Необходимо прокомментировать три вещи. Во-первых, метонимия – это не исключительно лингвистический феномен. Гипсовый слепок левой руки Метильды Дембовски на пишущем столе Стендаля также соответствует этому критерию: «это намеренно неподходящий перенос чего-то из одного контекста в другой», а в своем новом контексте выглядит, в самом деле, как несколько неуместный элемент. Любопытные образцы невербальной метонимии в лингвистическом контексте – это иллюстрации в романах Зебальда. Эти иллюстрации – в Аустерлице же только фотографии – а в Головокружении – проездные билеты, квитанции, почтовые открытки, рекламные объявления и т.д., -  действуют как фистулы или дыры через которые прошлое прорывается в настоящее.
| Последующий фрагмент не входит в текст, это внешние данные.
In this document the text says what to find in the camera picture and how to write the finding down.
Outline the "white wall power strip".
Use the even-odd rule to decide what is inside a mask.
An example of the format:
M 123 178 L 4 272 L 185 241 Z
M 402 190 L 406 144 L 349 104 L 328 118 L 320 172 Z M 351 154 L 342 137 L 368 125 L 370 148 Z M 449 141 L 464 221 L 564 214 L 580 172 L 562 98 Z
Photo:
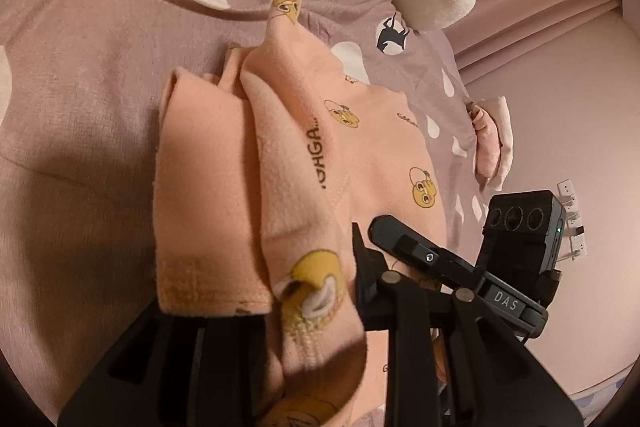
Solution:
M 587 254 L 586 229 L 582 222 L 582 214 L 579 210 L 578 198 L 570 179 L 558 184 L 559 201 L 565 210 L 565 232 L 568 251 L 559 254 L 559 261 L 575 260 L 585 257 Z

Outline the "folded pink cloth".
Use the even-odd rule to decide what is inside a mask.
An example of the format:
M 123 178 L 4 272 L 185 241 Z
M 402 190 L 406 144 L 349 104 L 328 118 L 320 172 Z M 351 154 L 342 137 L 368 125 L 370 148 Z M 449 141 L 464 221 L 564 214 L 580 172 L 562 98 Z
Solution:
M 489 181 L 496 175 L 500 162 L 498 128 L 486 110 L 476 104 L 468 107 L 468 115 L 476 135 L 475 171 Z

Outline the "mauve deer print bedspread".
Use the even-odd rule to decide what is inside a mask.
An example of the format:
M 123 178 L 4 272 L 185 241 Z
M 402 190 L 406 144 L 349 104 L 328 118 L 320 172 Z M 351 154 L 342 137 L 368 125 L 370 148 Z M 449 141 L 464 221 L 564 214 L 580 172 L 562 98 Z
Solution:
M 271 0 L 1 0 L 1 349 L 55 419 L 154 291 L 157 105 L 170 72 L 219 72 Z M 303 0 L 302 23 L 358 78 L 407 95 L 448 246 L 482 241 L 469 95 L 448 38 L 392 0 Z

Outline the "folded white cloth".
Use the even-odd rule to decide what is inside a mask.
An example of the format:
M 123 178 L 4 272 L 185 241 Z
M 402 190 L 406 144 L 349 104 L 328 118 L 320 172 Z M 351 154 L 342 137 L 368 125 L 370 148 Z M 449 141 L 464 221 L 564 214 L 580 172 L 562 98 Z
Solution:
M 514 134 L 508 103 L 504 96 L 480 101 L 480 107 L 485 109 L 496 124 L 500 141 L 500 159 L 496 175 L 487 183 L 494 192 L 503 190 L 504 181 L 509 176 L 514 157 Z

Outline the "peach cartoon print pajama shirt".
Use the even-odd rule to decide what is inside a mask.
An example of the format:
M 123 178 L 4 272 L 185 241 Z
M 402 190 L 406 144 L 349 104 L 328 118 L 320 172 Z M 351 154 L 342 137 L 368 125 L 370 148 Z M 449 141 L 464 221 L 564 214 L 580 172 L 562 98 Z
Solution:
M 346 426 L 383 400 L 387 343 L 355 305 L 352 228 L 393 215 L 447 239 L 405 95 L 350 77 L 272 0 L 264 41 L 220 76 L 173 72 L 160 102 L 153 228 L 160 309 L 261 315 L 264 426 Z

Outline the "flower print cloth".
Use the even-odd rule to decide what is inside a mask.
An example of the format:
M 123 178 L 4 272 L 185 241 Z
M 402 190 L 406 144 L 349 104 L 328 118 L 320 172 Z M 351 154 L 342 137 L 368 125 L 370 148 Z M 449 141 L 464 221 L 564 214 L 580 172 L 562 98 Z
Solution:
M 600 381 L 599 384 L 570 395 L 570 399 L 582 415 L 585 426 L 589 426 L 608 406 L 618 389 L 623 386 L 633 367 L 631 364 L 604 381 Z
В своей проницательной статье Хайне Бёнке доказывал, что каждая отдельная дыра это то, что Ролан Барт назвал «punctum»[5] (надрез, дефект, маленькое отверстие) – и, в действительности, иллюстрации Зебальда – это своего рода протечка во времени, через которою присутствие проступает из прошлого в настоящее. В действительности Зебальд был помешан на том, что я назвал присутствием, и поэтому его метонимические иллюстрации играют важную роль в осуществлении этого; он нацелен на увеличение их не-у-мест-ности. Они расположены не на отдельных страницах и отсутствуют сопроводительные подписи, чтобы обозначить метонимию и сгладить неожиданное соседство. Эти “волнующие остатки”[6] не имеют значения, они просто поддерживают тот неизбежный факт, как говорил Зебальд в своем интервью на немецком радио, «что мы живем на тонком льду, и что в любой момент мы можем провалиться под него»[7].
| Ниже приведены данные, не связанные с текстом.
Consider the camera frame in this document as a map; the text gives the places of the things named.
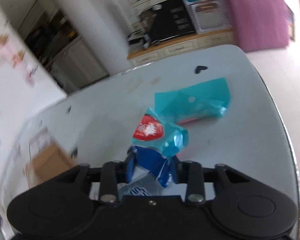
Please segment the white table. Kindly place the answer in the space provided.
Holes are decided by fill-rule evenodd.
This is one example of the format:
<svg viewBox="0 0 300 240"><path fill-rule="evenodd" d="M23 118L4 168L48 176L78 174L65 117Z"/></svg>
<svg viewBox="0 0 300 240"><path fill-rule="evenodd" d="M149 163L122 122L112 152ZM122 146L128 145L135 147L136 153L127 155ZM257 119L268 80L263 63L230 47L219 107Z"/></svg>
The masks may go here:
<svg viewBox="0 0 300 240"><path fill-rule="evenodd" d="M298 237L291 142L237 46L130 70L39 117L77 165L9 202L14 239Z"/></svg>

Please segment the brown cardboard box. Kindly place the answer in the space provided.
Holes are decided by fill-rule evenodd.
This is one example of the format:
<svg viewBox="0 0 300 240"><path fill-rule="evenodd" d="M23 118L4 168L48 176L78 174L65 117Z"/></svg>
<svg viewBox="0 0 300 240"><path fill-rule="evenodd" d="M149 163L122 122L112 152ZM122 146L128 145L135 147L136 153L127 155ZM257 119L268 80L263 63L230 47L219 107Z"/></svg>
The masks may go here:
<svg viewBox="0 0 300 240"><path fill-rule="evenodd" d="M24 168L29 189L73 168L76 163L56 143L41 150Z"/></svg>

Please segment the teal blue snack wrapper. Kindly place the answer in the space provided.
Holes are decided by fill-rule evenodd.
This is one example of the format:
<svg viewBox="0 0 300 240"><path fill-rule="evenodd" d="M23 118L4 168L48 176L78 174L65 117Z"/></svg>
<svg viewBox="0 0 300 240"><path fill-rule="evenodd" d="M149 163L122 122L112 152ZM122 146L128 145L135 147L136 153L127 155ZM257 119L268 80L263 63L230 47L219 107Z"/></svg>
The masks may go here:
<svg viewBox="0 0 300 240"><path fill-rule="evenodd" d="M172 157L188 144L187 129L147 109L134 131L129 149L135 155L132 180L119 187L120 197L161 195L162 190L172 182Z"/></svg>

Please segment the teal torn wrapper piece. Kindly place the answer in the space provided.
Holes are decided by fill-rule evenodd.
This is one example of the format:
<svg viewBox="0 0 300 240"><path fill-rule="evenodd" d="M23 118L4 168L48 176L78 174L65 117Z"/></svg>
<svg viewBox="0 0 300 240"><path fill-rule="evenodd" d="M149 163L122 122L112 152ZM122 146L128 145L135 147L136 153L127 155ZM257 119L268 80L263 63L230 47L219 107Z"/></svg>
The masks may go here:
<svg viewBox="0 0 300 240"><path fill-rule="evenodd" d="M155 93L154 111L175 124L221 118L228 110L230 99L229 86L223 77L179 90Z"/></svg>

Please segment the pink upright mattress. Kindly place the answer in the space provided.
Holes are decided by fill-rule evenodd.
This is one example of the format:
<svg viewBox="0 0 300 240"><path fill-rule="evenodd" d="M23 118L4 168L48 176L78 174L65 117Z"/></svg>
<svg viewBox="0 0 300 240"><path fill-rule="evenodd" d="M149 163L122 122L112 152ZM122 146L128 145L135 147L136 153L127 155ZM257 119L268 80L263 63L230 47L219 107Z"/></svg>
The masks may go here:
<svg viewBox="0 0 300 240"><path fill-rule="evenodd" d="M244 52L289 45L284 0L226 0L236 44Z"/></svg>

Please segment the black chalkboard sign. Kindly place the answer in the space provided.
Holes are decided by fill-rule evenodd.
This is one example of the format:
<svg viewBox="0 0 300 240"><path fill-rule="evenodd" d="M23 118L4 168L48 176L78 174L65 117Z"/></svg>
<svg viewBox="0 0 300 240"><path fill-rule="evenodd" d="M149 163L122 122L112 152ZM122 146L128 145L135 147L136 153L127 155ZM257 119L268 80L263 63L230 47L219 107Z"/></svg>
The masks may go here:
<svg viewBox="0 0 300 240"><path fill-rule="evenodd" d="M146 12L147 34L151 43L161 43L196 32L183 0L166 0Z"/></svg>
Зебальд дал такое описание своим иллюстрациям: это «стержень реальности», окруженный «пространством небытия»[8]. Он настаивает на том, что артефакты, которые изображают иллюстрации, прибились к берегу на плоскости настоящего, и что они достойны того, чтобы с ними возились как с окаменелостями. Гипсовый слепок руки Метильды на письменном столе Стендаля также можно рассматривать как окаменелость или реликт частного памятника или, возможно, как памятник женщине, которая была первой любовью в жизни Стендаля. В действительности, все окаменелости и реликты являются метонимиями и все памятники, по меньшей мере, содержат в себе метонимическую жилу. Эти окаменелости и реликты, несомненно, являются метонимиями, они – опытные образцы такого рода метонимии как pars pro toto (*часть вместо целого). То, что многочисленные памятники можно рассматривать как метонимии, не вовсе не очевидно. [17]
Памятники – как и все произведения искусства – это уникальные сооружения метонимической денотации и метафорической коннотации: они говорят нечто (коннотация) о том, что они значат (денотация). Памятники – это Fremdkörper (неуместные вещи), которые делают события прошлого настоящими (присутствующими) на плоскости настоящего времени, fistulae которые соединяют и совмещают те события здесь и сейчас.
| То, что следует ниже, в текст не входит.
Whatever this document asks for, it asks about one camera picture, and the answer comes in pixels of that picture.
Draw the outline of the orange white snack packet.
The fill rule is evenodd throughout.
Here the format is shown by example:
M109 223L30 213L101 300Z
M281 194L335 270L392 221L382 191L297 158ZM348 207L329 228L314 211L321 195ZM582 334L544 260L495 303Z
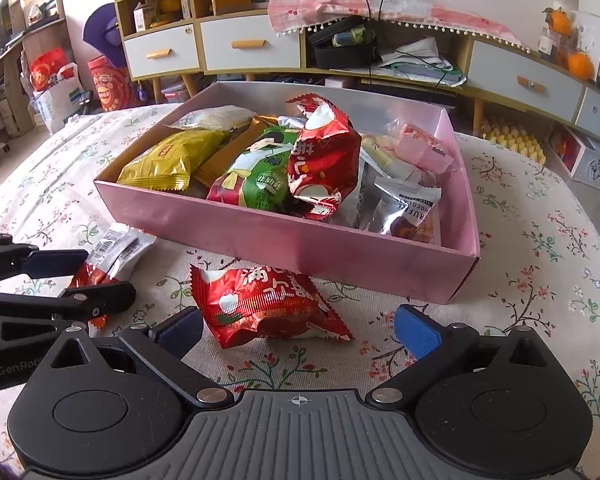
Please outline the orange white snack packet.
M156 239L155 235L124 224L110 226L74 274L68 289L128 282Z

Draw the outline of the red candy packet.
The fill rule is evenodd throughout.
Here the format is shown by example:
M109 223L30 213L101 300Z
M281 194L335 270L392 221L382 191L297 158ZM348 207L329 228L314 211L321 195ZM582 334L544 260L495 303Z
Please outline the red candy packet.
M289 193L301 217L324 221L358 184L362 138L347 114L316 93L288 102L306 116L288 159Z
M204 322L224 349L257 338L353 339L340 315L304 274L274 266L215 271L192 266L190 289Z

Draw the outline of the yellow snack bag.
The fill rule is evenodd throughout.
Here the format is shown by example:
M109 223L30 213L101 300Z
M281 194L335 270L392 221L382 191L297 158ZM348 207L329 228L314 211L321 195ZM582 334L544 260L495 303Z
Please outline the yellow snack bag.
M151 191L184 191L192 173L223 143L222 130L181 130L126 164L119 184Z

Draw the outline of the silver foil snack packet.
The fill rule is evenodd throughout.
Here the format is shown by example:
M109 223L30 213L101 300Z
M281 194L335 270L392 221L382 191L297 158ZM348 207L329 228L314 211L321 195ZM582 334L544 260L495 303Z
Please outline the silver foil snack packet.
M442 188L422 183L413 171L406 180L390 177L369 162L358 164L358 185L334 218L337 226L425 244L441 244Z

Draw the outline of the gold snack bar packet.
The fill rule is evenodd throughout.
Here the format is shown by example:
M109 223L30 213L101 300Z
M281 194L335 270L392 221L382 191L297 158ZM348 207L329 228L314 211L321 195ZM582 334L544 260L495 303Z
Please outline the gold snack bar packet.
M250 124L231 134L230 140L224 143L213 155L205 160L192 174L192 182L210 188L212 183L230 168L230 165L259 139L265 128L277 126L275 118L256 116Z

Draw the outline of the green cartoon snack bag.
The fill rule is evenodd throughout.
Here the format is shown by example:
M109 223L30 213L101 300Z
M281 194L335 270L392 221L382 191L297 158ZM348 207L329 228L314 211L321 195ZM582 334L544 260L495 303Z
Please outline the green cartoon snack bag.
M299 133L298 129L279 126L265 128L213 182L207 200L282 212L289 193L288 159Z

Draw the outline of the pink snack packet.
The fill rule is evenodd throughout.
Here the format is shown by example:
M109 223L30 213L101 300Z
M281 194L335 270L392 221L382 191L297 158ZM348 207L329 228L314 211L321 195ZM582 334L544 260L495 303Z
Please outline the pink snack packet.
M454 157L442 141L410 122L396 122L389 127L389 136L396 157L421 170L443 174L454 162Z

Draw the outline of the floral tablecloth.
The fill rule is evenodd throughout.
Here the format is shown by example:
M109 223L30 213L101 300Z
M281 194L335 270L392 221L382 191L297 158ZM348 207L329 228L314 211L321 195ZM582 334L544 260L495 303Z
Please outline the floral tablecloth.
M0 166L0 232L42 248L94 248L111 224L95 178L168 113L154 105L80 118L10 153ZM591 412L593 432L580 467L599 477L600 234L554 172L472 136L460 136L458 144L481 257L452 304L426 304L425 312L491 336L533 328ZM225 350L204 335L186 362L235 392L367 391L411 364L394 336L398 298L334 281L316 287L350 328L351 341L259 339Z

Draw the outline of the white shopping bag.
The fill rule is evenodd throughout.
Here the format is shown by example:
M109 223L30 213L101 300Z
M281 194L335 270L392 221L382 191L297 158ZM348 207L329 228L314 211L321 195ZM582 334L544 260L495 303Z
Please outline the white shopping bag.
M64 50L55 48L31 63L29 80L47 130L56 133L80 108L84 88L78 66L68 61Z

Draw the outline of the red paper bag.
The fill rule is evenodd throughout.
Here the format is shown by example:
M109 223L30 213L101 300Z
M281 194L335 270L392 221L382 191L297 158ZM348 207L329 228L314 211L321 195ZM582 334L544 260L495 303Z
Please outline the red paper bag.
M105 112L126 110L134 105L134 89L126 67L114 67L106 56L87 63L100 106Z

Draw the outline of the yellow egg tray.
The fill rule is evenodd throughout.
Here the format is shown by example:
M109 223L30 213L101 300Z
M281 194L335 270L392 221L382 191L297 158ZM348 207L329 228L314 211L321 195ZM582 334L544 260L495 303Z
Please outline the yellow egg tray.
M509 151L527 157L532 162L542 166L546 163L546 155L539 139L521 124L514 124L503 117L483 118L480 136L483 140L507 148Z

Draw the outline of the white patterned box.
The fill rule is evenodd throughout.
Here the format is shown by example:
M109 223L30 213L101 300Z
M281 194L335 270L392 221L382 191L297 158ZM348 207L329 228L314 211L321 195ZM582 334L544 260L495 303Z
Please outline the white patterned box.
M600 191L600 142L557 124L548 144L572 180Z

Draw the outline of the wooden cabinet with drawers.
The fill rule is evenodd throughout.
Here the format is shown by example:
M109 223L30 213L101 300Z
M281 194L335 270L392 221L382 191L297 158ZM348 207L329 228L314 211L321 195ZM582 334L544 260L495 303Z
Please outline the wooden cabinet with drawers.
M350 76L449 91L474 131L509 139L486 104L546 116L600 140L600 19L552 6L539 47L485 16L426 0L114 0L136 81L197 74Z

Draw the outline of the black box on shelf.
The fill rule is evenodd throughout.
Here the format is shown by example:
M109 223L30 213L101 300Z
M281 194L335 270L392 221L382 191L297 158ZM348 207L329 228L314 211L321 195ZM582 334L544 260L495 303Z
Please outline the black box on shelf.
M310 58L321 70L370 68L380 60L376 34L360 16L320 25L308 40Z

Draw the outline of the pink cloth on cabinet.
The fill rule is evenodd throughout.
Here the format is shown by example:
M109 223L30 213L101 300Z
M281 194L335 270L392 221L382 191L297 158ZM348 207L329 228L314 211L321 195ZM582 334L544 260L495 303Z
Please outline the pink cloth on cabinet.
M276 35L316 29L357 16L419 28L472 35L529 52L512 31L481 15L424 0L270 0L268 19Z
Современные памятники преимущественно метонимические: денотация значительно превосходит коннотацию. Тогда как памятники начала XIX-го века, например, Марсельеза[9] Франсуа Рюда (на Триумфальной арке) рассказывает о том, что едва ли было так представлено в жизни (отправление добровольцев в поход в 1792 году), современному же памятнику, например, Мемориалу жертв Холокоста в Берлине Петера Айзенмана нечего рассказать, зато есть, что представить. Функция современных метонимических памятников не в том, чтобы объяснить событии, но в том, чтобы убедительно «представить отсутствие» здесь и сейчас. В действительности, современный памятник зиждется на метонимической операции, которая метафорически «подгружена» в него - таким образом, что достигается противоположное тому, что делали Бальзак и Скотт: трансформируется пространство во время. Современный памятник предполагает, прежде всего, метонимический сдвиг «содержания» - как бетонные плиты Мемориала жертв Холокоста в Берлине – из одного «места» в другое – где он старается занять пространство таким образом, что нет никакой возможности от него скрыться.  Затем в акте художественного пресуществления, это метонимическое Fremdkörper метафорически соединяется с тем, о чем следует напомнить: утверждается, что способ, которым представлен памятник в настоящем времени, "такой же" или похожий соответствующей части прошлого, которая достойна такого представления.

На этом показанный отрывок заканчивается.